We're really trying to just continuously polish
and apply a great design aesthetic
and UX aesthetic to our products to make them
as easy to use as possible. Yeah, I will 100% agree with you on UX not being a forte in the
industry, whether it's general crypto, DeFi, UX, or any UX that kind of is in the Web3 domain.
Like, it's all always been very clunky.
Obviously, there's been a lot of improvements,
especially now with, like, getting rid of approvals on EVM chains
and stuff like that, kind of simplifying those.
But it still feels rather clunky in that sense.
but it still feels rather clunky in that sense.
So I do agree with like front ends and stuff like that can kind of make a huge difference in how you perceive certain initiatives.
And that kind of segues to what I was going to ask next.
You've mentioned you've worked a lot in the EVM world,
particularly with Optimism. What specific differences or changes do you kind of notice
when you've been working with Nier? Oh, yeah. I mean, right away, there were some pretty...
So obviously, I'm talking to a bunch of near uh near near fans so i'm not
i'm not pandering but they're they're definitely you can be critical like uh we yeah we'll get
there but i think on the on the good side it really does feel like and you know lane has given us a bit of the lore um but it does feel like a bunch of
you know evm ogs were in a room together and said what if we could just go back and like what if we
could you know do this over again what would we change what would we be different what are the
these base primitives that we would really want to be you you know, bringing along with us. So, I mean, even just, I think the first thing was, and again, it sounds so simple,
but just like the real basic fundamentals like named accounts and contract accounts,
you know, things like, you know, two sets of keys and basically having the concept of a relay or built right into
the foundation of the protocol with metatransactions. And like, you can just kind of
see, because I think our frustration is you're constantly, so, you know, we shipped a gas relay for ENS and for Uniswap voting.
And I mean, most people in ENS and Uniswap are already pretty advanced.
And, you know, you kind of, if you're participating in those communities, you, you, you know, you probably have, you know, quite a bit of ETH and you're, you're okay paying the gas.
But even that, like, it wasn't as easy as it should have been to do,
you know, like it's still quite a bit of work. But when you draw it out, it's quite simple.
But then to actually go and implement it and to test it and to do it well,
and to have that baked right in, I think is really exciting.
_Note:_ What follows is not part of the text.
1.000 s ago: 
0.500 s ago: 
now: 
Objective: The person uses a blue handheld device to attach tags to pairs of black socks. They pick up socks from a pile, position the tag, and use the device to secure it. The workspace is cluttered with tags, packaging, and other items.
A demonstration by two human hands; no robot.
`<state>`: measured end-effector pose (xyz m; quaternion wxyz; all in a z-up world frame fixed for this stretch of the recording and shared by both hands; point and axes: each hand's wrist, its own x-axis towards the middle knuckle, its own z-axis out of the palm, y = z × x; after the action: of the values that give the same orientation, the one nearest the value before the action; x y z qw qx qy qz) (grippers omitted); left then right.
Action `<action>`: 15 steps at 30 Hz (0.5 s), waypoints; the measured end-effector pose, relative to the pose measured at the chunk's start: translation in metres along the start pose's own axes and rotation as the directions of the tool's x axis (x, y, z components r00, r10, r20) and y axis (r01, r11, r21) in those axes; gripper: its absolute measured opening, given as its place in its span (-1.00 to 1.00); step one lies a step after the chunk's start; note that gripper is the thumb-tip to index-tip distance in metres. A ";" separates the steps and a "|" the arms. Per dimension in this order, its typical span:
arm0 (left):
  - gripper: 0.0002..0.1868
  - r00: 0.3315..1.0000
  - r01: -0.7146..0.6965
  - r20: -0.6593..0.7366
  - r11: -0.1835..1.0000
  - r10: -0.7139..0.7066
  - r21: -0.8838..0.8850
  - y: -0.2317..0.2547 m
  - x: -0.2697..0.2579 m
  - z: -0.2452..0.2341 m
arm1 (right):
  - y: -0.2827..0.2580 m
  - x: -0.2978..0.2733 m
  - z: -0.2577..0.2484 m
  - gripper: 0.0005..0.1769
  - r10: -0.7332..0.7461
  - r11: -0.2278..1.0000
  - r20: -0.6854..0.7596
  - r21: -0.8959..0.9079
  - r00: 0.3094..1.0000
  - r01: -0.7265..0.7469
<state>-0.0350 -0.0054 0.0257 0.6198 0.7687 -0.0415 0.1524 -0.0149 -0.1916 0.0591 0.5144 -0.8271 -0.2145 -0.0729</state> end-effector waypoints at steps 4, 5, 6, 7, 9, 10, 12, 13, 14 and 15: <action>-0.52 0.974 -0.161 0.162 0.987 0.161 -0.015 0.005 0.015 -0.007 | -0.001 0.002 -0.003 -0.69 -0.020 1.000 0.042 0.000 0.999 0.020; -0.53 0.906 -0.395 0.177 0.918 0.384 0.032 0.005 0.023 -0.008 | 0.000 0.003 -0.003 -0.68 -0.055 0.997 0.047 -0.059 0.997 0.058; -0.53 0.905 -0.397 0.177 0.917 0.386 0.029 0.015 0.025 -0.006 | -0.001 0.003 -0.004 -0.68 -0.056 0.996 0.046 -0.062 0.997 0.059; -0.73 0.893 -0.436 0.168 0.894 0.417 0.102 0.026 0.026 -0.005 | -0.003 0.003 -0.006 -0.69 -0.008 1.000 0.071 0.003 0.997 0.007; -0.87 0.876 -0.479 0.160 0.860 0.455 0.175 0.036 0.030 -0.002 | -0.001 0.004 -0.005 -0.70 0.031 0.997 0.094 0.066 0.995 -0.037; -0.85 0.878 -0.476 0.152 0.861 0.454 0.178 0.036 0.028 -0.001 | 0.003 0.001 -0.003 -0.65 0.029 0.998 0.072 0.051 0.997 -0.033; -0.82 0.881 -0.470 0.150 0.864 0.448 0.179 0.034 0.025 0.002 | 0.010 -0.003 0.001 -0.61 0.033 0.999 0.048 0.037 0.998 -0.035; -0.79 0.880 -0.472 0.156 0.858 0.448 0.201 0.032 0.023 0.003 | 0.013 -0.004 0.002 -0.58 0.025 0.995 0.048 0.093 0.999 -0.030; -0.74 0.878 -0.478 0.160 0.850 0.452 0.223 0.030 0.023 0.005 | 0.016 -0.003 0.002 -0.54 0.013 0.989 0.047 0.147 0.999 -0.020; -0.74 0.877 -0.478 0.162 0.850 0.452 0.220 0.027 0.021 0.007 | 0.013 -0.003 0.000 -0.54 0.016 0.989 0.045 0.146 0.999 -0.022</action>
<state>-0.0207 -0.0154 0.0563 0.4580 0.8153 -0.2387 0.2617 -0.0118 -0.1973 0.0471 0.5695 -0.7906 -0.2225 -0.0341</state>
And I think if I'm, you know,
we're so focused on how to stake right now, I myself even haven't had a chance to like build my own little agent or something like that that I want to try on near, but that's, that'll be coming soon.
where you could, you know, log in with account abstraction, you could start making transactions
through some relayer, and really just not even knowing you're talking to a blockchain, which I
think is the holy grail for me. Think of everyone in your life and, you know, ask them what SMTP is,
and they'll look at you funny or HTTP, but ask them if they sent email
or looked at a webpage today, right?
I think that's where I see all of this going.
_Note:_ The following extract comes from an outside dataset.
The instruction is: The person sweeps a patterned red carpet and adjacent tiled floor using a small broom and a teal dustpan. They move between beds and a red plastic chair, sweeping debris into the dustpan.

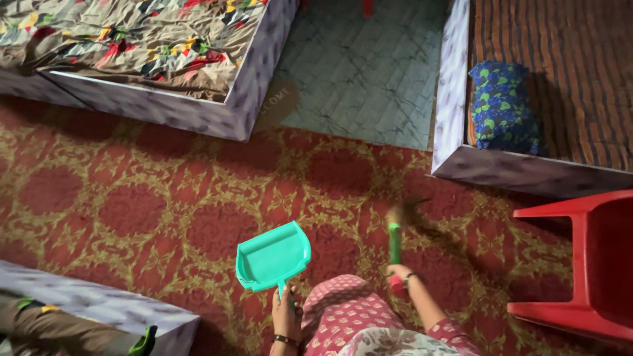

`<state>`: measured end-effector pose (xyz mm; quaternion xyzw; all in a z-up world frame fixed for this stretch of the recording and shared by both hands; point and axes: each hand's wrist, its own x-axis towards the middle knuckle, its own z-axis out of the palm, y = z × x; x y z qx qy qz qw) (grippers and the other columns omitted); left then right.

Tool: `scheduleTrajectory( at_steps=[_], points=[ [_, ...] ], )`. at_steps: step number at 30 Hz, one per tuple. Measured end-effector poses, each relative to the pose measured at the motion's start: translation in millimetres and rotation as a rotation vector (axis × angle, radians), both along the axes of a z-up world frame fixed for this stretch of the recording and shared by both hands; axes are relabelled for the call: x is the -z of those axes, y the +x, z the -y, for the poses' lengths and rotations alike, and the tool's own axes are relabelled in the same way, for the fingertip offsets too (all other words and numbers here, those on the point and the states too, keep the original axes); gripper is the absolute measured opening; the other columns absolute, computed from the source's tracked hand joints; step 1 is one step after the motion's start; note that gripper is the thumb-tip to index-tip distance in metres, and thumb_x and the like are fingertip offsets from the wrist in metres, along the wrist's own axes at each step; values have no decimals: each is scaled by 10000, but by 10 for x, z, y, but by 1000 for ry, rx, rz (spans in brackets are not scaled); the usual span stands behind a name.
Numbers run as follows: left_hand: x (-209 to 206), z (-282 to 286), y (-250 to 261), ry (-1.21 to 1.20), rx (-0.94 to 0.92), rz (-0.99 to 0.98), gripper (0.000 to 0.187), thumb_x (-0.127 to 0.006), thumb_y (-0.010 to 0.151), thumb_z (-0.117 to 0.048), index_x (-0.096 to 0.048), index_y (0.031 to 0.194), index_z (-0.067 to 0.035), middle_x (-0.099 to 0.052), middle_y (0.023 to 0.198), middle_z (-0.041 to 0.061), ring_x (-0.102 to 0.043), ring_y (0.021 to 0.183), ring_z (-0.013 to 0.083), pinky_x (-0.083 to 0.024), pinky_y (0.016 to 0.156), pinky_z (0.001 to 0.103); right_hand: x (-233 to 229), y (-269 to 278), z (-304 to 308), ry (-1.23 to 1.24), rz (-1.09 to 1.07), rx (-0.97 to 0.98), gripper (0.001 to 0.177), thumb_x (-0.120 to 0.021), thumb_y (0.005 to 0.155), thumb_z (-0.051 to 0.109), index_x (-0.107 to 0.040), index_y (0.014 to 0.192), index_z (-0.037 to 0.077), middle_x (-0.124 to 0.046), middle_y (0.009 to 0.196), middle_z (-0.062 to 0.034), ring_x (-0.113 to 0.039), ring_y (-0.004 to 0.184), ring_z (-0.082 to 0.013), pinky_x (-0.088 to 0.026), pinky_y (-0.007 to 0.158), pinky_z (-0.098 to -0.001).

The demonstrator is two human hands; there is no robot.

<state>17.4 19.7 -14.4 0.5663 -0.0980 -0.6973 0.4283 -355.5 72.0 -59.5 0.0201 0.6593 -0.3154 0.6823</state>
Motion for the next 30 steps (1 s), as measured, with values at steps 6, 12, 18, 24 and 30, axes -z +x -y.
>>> scheduleTrajectory(
  at_steps=[6, 12, 18, 24, 30],
  points=[
    [-89, 73, -103, -21, 11, -26, 218, -574, 1012, -281, -563, 1191, -158, -610, 931, -10, -465, 580, 62, -355, 437, 224, -199, 597, 213, -95, -279, -574, 192, -739, 823, 221, -715, 857, 33, -686, 695, -130, -603, 479, -221, -497, 458, -375],
    [-104, 142, -210, 5, 38, -43, 250, -559, 985, -275, -551, 1213, -174, -678, 981, 1, -479, 549, 76, -355, 423, 219, -416, 587, 127, -293, -313, -539, 258, -765, 774, 117, -636, 994, 78, -706, 721, -110, -584, 491, -210, -485, 458, -391],
    [-81, 91, -223, 5, 47, -15, 275, -573, 1000, -292, -568, 1236, -150, -647, 966, 5, -485, 569, 62, -371, 433, 212, -305, 219, 189, -345, -748, -280, 285, -846, 720, 143, -686, 944, 70, -748, 787, -85, -691, 643, -147, -548, 580, -324],
    [-71, 5, -123, 45, -34, -21, 237, -563, 975, -297, -558, 1178, -175, -675, 991, -13, -478, 563, 77, -386, 445, 223, -354, -230, 205, -120, -328, 197, 180, -721, 694, 85, -649, 807, -35, -655, 640, -157, -647, 509, -282, -562, 495, -405],
    [25, -58, -134, -17, -83, -30, 248, -588, 1001, -303, -564, 1186, -139, -632, 952, 6, -489, 591, 78, -393, 465, 223, -63, -242, 313, 77, -239, -48, 139, -739, 694, 103, -667, 733, -9, -692, 665, -163, -682, 540, -289, -576, 520, -396]
  ],
)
We just stopped talking about ERC-20s
and, you know, NIR protocol upgrades
It just disappears in the background.
And I think NIR has a chance to do that.
So we got really excited it
feels like you know we could see this being really really big and um I'm kind of like the old guy on
the team I'm uh I'm 40 and I try and explain to the team like it does remind me of even when I was young, like there was a ton of operating systems and you didn't know.
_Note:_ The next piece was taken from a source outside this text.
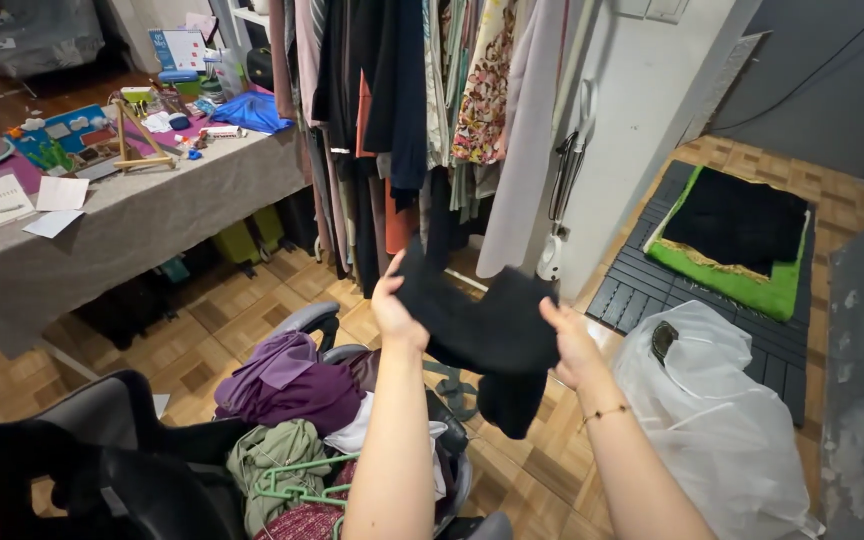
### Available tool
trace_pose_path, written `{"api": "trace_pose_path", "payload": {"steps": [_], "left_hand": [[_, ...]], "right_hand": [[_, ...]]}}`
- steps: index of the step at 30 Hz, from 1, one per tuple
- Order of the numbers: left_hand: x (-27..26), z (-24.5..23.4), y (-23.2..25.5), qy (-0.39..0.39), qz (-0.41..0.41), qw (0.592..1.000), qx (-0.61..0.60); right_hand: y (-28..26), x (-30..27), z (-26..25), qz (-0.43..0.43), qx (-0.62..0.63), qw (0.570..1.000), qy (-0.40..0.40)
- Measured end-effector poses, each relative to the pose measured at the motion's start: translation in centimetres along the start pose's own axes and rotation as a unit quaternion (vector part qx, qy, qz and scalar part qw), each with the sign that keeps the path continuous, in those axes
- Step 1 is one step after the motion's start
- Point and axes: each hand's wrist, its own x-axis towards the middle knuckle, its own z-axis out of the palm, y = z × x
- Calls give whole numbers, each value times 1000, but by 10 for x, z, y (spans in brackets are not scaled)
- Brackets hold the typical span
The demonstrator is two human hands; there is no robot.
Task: The recorder picks up various articles of clothing from a chair and hangs them onto a drying rack using hangers.
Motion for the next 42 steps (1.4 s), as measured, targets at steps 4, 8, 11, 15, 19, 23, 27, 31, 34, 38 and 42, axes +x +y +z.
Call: {"api": "trace_pose_path", "payload": {"steps": [4,8,11,15,19,23,27,31,34,38,42], "left_hand": [[0,66,-9,-108,-24,987,118],[-1,108,-28,-172,-94,966,166],[-4,125,-46,-219,-163,942,194],[-7,143,-64,-262,-214,921,194],[6,125,-87,-297,-202,914,190],[20,126,-106,-330,-166,908,198],[44,141,-154,-374,-146,882,247],[74,149,-217,-431,-33,789,436],[99,143,-267,-406,-29,815,412],[137,123,-312,-364,9,839,404],[164,128,-343,-342,-1,866,365]], "right_hand": [[53,-1,-38,93,-160,983,14],[17,-18,-13,151,-283,947,32],[-25,-14,-7,60,-223,973,-3],[-81,-13,-4,-38,-100,988,-107],[-103,3,-34,-76,-97,981,-151],[-114,19,-47,-39,-76,974,-208],[-126,54,-73,88,-41,960,-264],[-144,115,-122,72,-86,969,-220],[-179,149,-158,5,-125,977,-172],[-215,177,-182,-23,-150,971,-187],[-246,183,-178,-62,-41,979,-192]]}}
I mean, obviously Windows was going to be Windows and Mac was going to be Mac, but there were other ones, right?
There was like there was a Solaris system.
There was all these different competing systems.
And a few of them ended up winning and becoming you know the ones we use today and a lot
of it came down to openness and good fundamentals good distribution and I think NIR has has all of
that going for it so long answer but that's what we got really excited about and then conversely
though I think what we're like the only shots we can really take is it's just a newer community, right?
So a lot of the building blocks that we have come to love and are just used to working all the time in the EVM world.
You know, like last week, we were debugging this whole thing with MyNearWallet and, you know, the testnet was down.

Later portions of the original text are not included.